What is retained in historical logs
Each deployment job writes structured JSONL log entries that include:
- A timestamp for each line
- A severity level (
info,success,warning,error) - The raw output from the build tool (Nixpacks, Docker, or the health-check runner)
This means you can retrieve the exact build output from a failed deployment days after it occurred — useful for debugging intermittent build failures or comparing the build environment between a working and a broken deploy.
Access control for deployment logs
Deployment logs are scoped to the project they belong to. The same permissions that govern whether a user can view a project's deployments also control access to its logs — there is no separate log-access permission.

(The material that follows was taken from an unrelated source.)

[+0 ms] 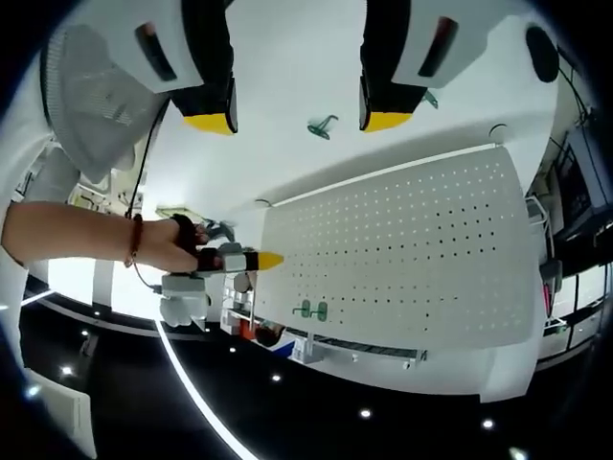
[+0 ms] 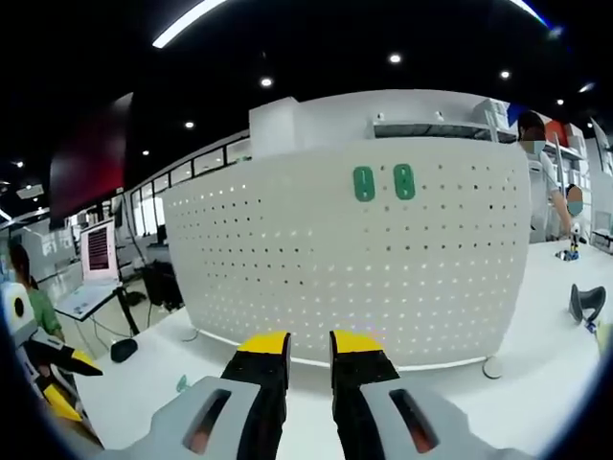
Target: Insert the hook assembly into the mounting plate slot until the hook locks in place.
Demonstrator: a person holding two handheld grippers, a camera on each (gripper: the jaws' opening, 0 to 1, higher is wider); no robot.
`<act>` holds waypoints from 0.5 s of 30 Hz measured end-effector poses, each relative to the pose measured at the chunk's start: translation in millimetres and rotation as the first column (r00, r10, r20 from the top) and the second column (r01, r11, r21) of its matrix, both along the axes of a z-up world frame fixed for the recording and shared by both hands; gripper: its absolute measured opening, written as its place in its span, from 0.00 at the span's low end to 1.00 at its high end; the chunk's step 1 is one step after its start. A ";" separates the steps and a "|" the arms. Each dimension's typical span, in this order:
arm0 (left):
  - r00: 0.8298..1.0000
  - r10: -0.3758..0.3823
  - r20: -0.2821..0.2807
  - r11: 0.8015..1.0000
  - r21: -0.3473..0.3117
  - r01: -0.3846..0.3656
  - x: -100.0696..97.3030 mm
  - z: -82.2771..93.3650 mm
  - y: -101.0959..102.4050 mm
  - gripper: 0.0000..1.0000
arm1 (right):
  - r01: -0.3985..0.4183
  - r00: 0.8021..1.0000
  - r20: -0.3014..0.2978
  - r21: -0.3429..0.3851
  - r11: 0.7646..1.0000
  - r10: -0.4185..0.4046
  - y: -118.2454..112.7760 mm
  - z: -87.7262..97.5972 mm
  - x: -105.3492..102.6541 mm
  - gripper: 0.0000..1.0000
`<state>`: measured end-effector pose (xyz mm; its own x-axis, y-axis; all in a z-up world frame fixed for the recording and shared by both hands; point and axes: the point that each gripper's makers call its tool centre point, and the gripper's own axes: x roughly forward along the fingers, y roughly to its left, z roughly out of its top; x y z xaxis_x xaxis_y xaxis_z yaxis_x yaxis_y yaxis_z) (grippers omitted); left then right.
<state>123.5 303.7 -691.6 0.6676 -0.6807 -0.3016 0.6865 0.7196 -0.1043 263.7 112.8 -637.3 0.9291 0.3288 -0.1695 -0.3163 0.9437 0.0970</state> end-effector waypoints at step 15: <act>0.999 0.047 -0.026 0.998 0.039 -0.046 -1.4 -14.1 14.0 0.51 | -0.089 0.996 -0.015 0.013 0.996 0.089 7.1 -17.0 -29.1 0.15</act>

| Role | Can list deployments | Can read logs |
|---|---|---|
| Owner | Yes | Yes |
| Admin | Yes | Yes |
| Member | Yes | Yes |
| Viewer (read-only) | Yes | Yes |
| No project access | No | No |
Logs are not publicly accessible. All API requests for deployment logs require a valid session token or API key scoped to the project. If you use API keys for CI/CD pipelines that retrieve logs, generate a dedicated key with the minimum required scope rather than reusing a personal token.